A few days ago, I was watching a video by YouTuber LEMMiNO called “Consumed by the Apocalypse”. This video, which can be found here, talks about the various threats that could potentially wipe out the human race. Some of the threats he went over were quite far-out, such as a supernova destroying all of the earth. Others were more sci-fi focused, like self-replicating nanobots that can consume all of humanity. Watching this video really got me thinking: what would be the best way to destroy humanity? Let’s take a closer look at this.

Before we talk about the best ways to destroy humanity, let’s first define what destroying all of the human race entails. Truly destroying all of humanity is a hard task. Although threats such as nuclear war may be capable of killing millions, it is not able to reliably wipe out the entire human race. Remnants of humanity may survive in isolated pockets, and thus the human race will live on. Destroying all of humanity means to eradicate all of the human race from this Earth, meaning that the cataclysmic event would have to make the entire human race extinct, with no real way of humanity ever recovering again. Just like how an asteroid impact wiped out the dinosaurs, what is humanity’s “asteroid” of extinction?

An easy answer for many people would be just an asteroid strike or any impact of Earth from a stellar object. If it had worked for the dinosaurs, then surely it can work for us, right? Well, contrary to what most people think, asteroid strikes are actually very rare. Although small objects frequently collide with Earth, larger asteroids only strike the Earth about once every 20 million years on average. In fact, the last asteroid that hit the Earth that was larger than 10km in diameter was the one that wiped out the dinosaurs 66 million years ago, known as the Chicxulub asteroid. Of course, there is no guarantee that if a large asteroid did strike the Earth, it would wipe out all of humanity. For reference, the Chicxulub asteroid was responsible for the extinction of 75% or more of all species on Earth. However, some species survived the extinction event, such as sea turtles and crocodilians. Other species even thrived after the event, such as the rise of the mammals. If an asteroid the size of the Chicxulub asteroid struck the Earth today, many people would be affected by it, but humanity probably would not go extinct because of the impact.

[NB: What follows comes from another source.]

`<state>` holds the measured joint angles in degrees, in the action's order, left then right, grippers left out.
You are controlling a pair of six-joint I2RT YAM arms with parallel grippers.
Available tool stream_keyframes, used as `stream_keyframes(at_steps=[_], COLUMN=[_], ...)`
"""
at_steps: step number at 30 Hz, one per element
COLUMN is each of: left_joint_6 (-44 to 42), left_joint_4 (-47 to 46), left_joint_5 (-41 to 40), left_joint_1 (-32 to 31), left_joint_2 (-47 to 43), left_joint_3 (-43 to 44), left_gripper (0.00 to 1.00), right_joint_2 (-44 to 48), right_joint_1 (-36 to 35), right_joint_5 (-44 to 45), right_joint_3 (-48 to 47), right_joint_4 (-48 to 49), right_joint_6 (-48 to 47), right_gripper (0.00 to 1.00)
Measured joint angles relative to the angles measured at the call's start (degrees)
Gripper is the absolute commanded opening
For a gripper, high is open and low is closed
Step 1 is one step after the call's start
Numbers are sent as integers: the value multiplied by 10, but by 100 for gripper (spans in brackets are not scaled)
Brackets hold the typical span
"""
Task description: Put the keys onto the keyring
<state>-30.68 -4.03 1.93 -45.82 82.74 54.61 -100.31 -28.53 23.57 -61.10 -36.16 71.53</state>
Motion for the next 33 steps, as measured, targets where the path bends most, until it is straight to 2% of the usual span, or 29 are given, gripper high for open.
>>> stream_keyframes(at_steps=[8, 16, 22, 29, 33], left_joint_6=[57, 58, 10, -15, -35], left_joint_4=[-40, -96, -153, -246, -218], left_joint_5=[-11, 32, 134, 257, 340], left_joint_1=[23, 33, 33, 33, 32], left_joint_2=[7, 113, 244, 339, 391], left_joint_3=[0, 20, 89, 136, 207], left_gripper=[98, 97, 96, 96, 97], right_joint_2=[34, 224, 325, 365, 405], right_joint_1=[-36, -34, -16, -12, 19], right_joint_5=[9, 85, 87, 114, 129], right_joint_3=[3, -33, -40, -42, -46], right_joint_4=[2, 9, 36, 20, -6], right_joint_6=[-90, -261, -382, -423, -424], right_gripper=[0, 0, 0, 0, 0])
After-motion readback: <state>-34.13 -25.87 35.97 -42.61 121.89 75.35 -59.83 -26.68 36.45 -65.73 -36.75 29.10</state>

Although many people think of natural causes when talking about the hypothetical end of the human species, the risk of extinction through these natural disasters are relatively low. After all, the human race has existed for over 200,000 years, and yet we are still thriving. However, a new form of threats has emerged over the last 100 years or so. These threats, known as anthropogenic threats, are man-made sources of catastrophic risk. As our society becomes more technologically advanced, the chances of us destroying ourselves grow. These anthropogenic threats include AI takeover, environmental destruction, nuclear war, and manufactured biotechnology. These risks are some of the greatest threats to the human species, and they are quite likely able to cause human extinction within the next few centuries.

How would an anthropogenic extinction event take place? Although anthropogenic risks as a whole are more likely to occur than natural threats, there are some threats that are more likely than others. Some of the more likely omnicidal risks include man-made biological diseases and climate change. These kinds of threats are oftentimes aided by another factor: the stubbornness of society. Many people refuse to listen to instructions from authorities, leading to more serious conditions. During the ongoing coronavirus pandemic this past year, many people around the world have refused to follow government advice to wear masks and social distance. This refusal to adhere to instructions has led to increased COVID-19 cases and casualties. This sort of stubbornness could be critically dangerous if humanity ever faces an extinction-level catastrophic threat.

In 2008, the Future of Humanity Institute performed a survey where they asked various scientists and researchers the chances of different disasters happening before 2100, and whether it would lead to human extinction or not. The survey result showed that there was a 19% chance that humans would go extinct by 2100, whether it be because of superintelligent AI, engineered pandemics, or molecular nanotech weapons. Although it is becoming easier and easier to wipe out humanity, the overall chances of it happening are still quite low. The human race is over 7.6 billion people strong, and so wiping out all of the human race won’t be that easy. In a more likely scenario, these natural or manmade disasters would lead to a widespread breakdown of social order and the loss of most of the human population. Still, humans would likely survive and could live in the new world by scavenging and becoming hunter-gatherers. Humanity is too resilient to be wiped out in this way. However, although humanity will probably be able to survive, whether they will be able to rebuild society is another question. Thriving and rebuilding a new society from the ruins of the old one is another task entirely. Humans have been around for hundreds of thousands of years, and yet human civilization has only existed in the last 7,000 years or so. Rebuilding after this catastrophic event would be a momentous task, and so even if humanity itself is not extinct, perhaps society as we know it would be gone forever.